- Task objective -
Tally how many lines in the material include the word "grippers", then give that figure by itself.

- Dataset extract -
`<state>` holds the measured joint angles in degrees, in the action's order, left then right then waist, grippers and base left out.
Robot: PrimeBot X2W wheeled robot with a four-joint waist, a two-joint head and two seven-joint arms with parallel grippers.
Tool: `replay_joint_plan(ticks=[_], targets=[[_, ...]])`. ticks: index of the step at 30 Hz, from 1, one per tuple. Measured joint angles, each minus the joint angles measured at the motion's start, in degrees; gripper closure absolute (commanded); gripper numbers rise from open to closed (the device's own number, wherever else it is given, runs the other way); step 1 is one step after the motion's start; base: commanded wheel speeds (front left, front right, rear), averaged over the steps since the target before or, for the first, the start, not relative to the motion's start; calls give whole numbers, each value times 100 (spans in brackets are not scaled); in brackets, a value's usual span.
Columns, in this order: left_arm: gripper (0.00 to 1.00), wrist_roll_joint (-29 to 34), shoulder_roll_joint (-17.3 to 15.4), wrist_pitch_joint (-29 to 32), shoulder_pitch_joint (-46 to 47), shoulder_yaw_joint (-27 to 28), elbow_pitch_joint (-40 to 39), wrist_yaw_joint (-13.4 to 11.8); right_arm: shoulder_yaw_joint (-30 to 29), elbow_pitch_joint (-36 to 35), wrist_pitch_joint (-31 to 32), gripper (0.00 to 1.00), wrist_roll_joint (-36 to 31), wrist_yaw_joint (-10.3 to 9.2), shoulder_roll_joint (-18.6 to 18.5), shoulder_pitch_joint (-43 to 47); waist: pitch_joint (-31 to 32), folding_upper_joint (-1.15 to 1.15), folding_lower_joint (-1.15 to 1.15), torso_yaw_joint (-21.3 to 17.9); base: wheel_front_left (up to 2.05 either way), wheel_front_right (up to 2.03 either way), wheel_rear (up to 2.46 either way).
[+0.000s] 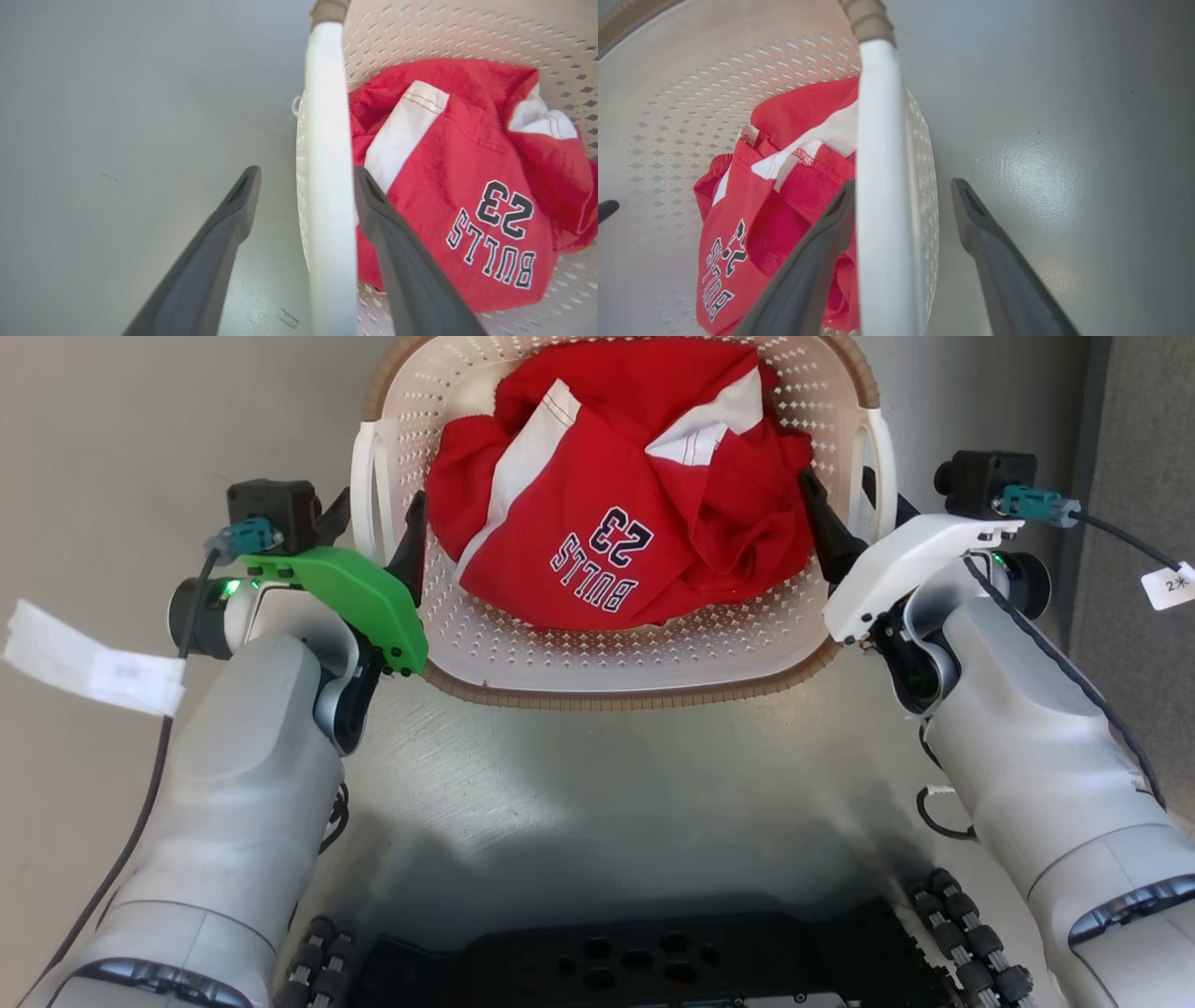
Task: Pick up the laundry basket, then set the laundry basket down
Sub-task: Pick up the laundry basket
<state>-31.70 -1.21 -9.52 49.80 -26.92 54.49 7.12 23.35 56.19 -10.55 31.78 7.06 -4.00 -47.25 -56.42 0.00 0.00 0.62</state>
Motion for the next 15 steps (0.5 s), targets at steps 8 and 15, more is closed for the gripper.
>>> replay_joint_plan(ticks=[8,15], targets=[[75,-248,3,40,76,-292,81,1,118,170,-9,65,111,0,0,-116,-56,0,0,7,0,0,0],[100,-452,13,36,177,-457,145,-8,246,257,-76,100,213,-5,12,-215,-59,0,0,35,0,0,0]])
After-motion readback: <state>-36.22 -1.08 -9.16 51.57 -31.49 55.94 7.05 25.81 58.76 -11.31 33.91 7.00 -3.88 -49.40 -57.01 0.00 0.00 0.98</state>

- Exercise output -
2